OPERAZIONE ANTIMAFIA, LISTE CONCORDATE CON I BOSS. IL RUOLO DEL SINDACO DI SAN BIAGIO PLATANI
“…Ci siamo visti per Pasqua .. loro sono venuti qua…loro erano quasi fuori da questa gara (d’appalto, ndr)… e io mi sono messo a disposizione…”. Secondo le investigazioni e il Gip di Palermo, Filippo Serio (che ha firmato l’ordinanza di custodia cautelare in carcere nei confronti del primo cittadino di San Biagio Platani e per altri 62 tra boss, gragari e fiancheggiatori del mandamento La Montagna), il sindaco di San Biagio Platani Santo Sabella e attuale presidente della SRR (società che ha competenza sulla gestione dei rifiuti nei 17 Comuni ex Sogeir) sarebbe un sindaco al servizio di Cosa nostra.
Secondo i sostituti procuratori della Dda di Palermo Geri Ferrara, Claudio Camilleri e Alessia Sinatra coordinati dall’aggiunto Paolo Guido, oltre alle decine di estorsioni fra tentate e realizzate, al traffico e spaccio di droga, l’obiettivo della mafia agrigentina è quello di inserire propri uomini nelle amministrazioni locali. Una nuova strategia che consente di avere il controllo privilegiato nell’assegnazione di appalti pubblici.
Le indagini, durate oltre due anni (curate dal reparto operativo dei carabinieri di Agrigento) si sono concentrate sullinfiltrazione mafiosa anche in un altro comune della provincia, Cammarata, dove una consigliera comunale d’opposizione – sempre secondo gli inquirenti – sarebbe stata eletta con i voti delle famiglie.
Ma gli inquirenti non si fermano e vanno avanti registrando molti incontri durante i quali Sabella assicurerebbe, una volta eletto, agevolazioni alle famiglie mafiose, come nel caso dei lavori aggiudicati alla Comil di Favara una ditta “costretta” ad assumere una ventina di operai di San Biagio Platani in cambio dell’appalto.
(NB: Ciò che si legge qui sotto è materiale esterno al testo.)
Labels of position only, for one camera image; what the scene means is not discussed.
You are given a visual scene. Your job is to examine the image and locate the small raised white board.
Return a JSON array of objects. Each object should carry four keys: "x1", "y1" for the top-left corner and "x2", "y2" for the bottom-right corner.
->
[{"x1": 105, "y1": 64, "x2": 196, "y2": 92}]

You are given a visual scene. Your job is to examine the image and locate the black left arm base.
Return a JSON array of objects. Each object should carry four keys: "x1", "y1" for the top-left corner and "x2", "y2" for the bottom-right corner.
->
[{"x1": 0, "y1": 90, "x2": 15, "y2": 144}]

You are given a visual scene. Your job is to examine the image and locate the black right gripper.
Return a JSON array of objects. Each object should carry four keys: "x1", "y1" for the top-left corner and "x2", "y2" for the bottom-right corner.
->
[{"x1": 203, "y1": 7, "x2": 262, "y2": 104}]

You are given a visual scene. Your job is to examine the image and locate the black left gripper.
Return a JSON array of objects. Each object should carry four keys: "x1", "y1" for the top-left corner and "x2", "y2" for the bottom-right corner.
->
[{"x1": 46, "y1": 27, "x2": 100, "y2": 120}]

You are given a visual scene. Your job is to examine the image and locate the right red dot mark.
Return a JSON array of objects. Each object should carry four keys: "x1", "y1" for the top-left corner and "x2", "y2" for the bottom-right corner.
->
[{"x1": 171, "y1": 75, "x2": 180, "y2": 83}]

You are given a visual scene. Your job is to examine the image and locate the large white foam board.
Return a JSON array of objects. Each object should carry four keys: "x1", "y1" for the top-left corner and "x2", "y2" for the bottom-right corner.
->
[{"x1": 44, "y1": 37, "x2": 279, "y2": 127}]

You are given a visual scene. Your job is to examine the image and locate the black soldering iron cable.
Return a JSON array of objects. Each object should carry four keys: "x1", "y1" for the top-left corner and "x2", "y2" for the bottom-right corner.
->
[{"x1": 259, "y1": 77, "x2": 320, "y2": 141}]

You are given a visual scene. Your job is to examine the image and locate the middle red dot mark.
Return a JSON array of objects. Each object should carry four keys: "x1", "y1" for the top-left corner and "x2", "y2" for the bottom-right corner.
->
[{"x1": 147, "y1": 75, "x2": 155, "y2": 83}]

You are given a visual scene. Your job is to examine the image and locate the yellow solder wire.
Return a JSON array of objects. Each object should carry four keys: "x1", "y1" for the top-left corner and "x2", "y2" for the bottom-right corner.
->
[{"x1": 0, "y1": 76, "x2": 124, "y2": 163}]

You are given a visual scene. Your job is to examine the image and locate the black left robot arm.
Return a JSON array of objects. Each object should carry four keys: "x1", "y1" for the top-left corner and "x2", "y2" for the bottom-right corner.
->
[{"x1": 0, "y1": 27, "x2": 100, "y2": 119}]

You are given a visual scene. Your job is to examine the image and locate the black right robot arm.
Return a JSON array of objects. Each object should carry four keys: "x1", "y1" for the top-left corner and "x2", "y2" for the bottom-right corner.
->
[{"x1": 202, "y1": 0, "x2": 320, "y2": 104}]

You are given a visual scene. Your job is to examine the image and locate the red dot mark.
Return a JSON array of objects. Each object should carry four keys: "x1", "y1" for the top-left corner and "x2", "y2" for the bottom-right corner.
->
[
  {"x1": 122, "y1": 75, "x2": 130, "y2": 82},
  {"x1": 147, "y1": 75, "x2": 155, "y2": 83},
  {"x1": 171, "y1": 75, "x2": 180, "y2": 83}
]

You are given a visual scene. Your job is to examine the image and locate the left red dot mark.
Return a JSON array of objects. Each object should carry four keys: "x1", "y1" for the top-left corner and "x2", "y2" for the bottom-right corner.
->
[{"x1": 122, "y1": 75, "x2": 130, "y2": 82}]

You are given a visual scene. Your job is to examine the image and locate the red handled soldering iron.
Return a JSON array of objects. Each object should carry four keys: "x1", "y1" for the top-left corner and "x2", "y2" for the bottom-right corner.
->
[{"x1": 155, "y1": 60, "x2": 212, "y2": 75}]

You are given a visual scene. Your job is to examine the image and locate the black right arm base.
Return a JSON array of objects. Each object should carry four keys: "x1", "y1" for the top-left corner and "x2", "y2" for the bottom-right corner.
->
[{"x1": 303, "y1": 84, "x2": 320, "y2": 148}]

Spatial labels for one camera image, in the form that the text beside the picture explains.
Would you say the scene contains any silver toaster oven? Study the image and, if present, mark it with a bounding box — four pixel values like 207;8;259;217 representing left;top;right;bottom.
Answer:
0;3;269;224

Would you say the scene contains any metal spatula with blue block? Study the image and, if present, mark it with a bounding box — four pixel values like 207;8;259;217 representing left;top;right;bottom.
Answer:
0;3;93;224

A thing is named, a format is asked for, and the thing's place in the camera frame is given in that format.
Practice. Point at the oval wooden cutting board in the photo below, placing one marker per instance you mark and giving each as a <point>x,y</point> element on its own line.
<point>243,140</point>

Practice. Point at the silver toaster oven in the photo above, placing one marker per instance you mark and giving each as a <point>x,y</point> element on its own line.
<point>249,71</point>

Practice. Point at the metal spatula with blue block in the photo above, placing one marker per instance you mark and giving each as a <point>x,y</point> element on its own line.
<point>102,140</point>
Ma i rapporti fra il primo cittadino e i mafiosi locali riguardano anche i controlli delle forze dell’ordine. Il referente di Sabella è sempre Nugara che viene avvisato di un nuovo sistema di telecamere installato in paese. Sabella suggerisce a Nugara anche di non frequentare e non parlare con uno dei carabinieri in servizio nella stazione di San Biagio Platani: “no devi stare attento… tutti i bastardi che stanno d’avanti alle telecamere… minchia puntano telecamere… è pericoloso… devi stare attento a parlarci”.
Nel comune di Cammarata invece nel mirino finisce l’elezione di una consigliera comunale d’opposizione, Giovanna Bonaccolta (che non è destinataria di alcuna misura cautelare), moglie di Pietro Stefano Reina, il pediatra del paese arrestato questa mattina con l’accusa di voto di scambio e concorso esterno in associazione mafiosa. Gli inquirenti ricostruiscono i contatti fra Reina e Calogerino Giambrone (anche lui arrestato ed esponente della famiglia mafiosa di Cammarata) nei mesi precedenti alle consultazioni amministrative del maggio 2015. Da quanto emerge nell’atto d’accusa dei pm della Dda di Palermo Reina si comporta come il regista della campagna elettorale della moglie e chiede i voti a Giambrone promettendogli che, una volta eletta, la moglie avrebbe curato gli interessi della famiglia mafiosa. Giambrone accetta di sostenere la donna, chiedendo però che Reina faccia da intermediario con il fratello della moglie (titolare di un’area di servizio lungo la statale 189) per la fornitura di caffè al bar. In sostanza i voti delle famiglie sarebbero andati alla Bonaccolta se il fratello della candidata avesse accettato di rifornirsi di caffè esclusivamente dal cognato di Giambrone. Uno scambio che però non andò in porto. Giovanna Bonaccolta venne eletta con 321 voti, ma l’area di servizio non cambiò fornitore di caffè.